INFORMATION PROVIDED below:

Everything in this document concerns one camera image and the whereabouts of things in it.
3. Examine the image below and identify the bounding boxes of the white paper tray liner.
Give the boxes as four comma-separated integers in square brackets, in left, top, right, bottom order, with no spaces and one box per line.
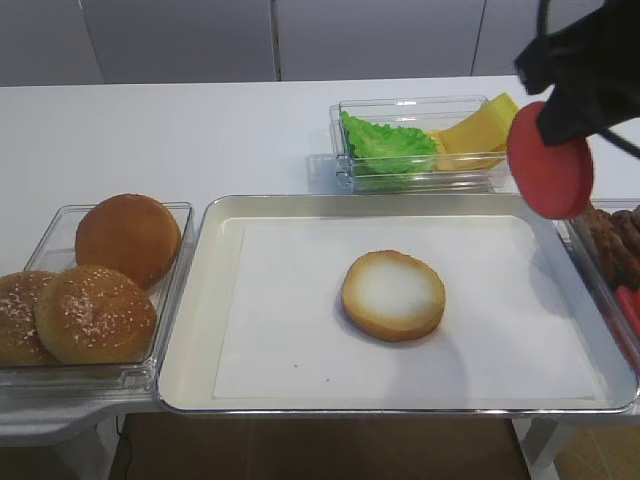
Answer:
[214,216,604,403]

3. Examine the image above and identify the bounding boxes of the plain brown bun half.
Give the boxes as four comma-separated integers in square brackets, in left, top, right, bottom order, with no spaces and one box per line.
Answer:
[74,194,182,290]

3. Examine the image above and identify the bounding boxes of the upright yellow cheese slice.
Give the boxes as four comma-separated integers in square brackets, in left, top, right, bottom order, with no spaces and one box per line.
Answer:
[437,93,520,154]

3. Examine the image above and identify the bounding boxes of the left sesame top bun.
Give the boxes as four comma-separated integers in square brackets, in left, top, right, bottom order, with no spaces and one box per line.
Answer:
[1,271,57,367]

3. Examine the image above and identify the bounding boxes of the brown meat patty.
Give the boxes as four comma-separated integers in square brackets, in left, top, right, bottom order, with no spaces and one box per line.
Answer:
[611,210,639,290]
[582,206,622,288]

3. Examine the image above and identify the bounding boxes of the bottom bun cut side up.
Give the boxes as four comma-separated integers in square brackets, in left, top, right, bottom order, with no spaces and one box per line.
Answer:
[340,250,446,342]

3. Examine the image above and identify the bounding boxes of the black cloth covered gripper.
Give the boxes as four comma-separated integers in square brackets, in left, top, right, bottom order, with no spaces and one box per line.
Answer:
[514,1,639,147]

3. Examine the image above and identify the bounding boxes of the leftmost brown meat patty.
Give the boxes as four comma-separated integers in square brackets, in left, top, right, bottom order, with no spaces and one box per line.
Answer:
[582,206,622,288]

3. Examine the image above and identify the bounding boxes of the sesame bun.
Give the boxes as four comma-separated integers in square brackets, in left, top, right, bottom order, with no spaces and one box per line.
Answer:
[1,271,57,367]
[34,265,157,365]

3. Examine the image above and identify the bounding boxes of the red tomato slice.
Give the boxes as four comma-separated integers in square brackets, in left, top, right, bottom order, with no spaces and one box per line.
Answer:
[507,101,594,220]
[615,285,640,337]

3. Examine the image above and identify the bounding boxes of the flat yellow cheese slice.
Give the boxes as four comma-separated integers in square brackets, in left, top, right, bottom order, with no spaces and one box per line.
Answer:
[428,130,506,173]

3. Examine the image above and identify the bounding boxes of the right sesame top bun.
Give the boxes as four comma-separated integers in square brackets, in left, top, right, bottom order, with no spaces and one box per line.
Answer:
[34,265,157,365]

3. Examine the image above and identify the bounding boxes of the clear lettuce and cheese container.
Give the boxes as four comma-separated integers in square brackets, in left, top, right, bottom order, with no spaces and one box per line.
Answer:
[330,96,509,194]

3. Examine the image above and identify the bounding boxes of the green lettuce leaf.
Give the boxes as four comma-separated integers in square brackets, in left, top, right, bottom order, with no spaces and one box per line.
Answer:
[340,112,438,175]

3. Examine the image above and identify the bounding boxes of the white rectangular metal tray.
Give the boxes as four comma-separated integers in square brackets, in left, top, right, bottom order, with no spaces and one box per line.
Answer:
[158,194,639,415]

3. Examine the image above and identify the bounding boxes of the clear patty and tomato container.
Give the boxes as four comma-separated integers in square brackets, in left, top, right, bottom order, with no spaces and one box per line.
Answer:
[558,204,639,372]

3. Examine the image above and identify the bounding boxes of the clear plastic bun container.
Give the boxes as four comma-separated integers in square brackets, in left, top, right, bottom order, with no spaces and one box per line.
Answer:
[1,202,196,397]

End of INFORMATION PROVIDED.

§ **PROBLEM DESCRIPTION**
Go through the data and copy every line that includes "container".

§ **EXPECTED OUTPUT**
3. Examine the image above and identify the bounding boxes of the clear lettuce and cheese container.
3. Examine the image above and identify the bounding boxes of the clear patty and tomato container.
3. Examine the image above and identify the bounding boxes of the clear plastic bun container.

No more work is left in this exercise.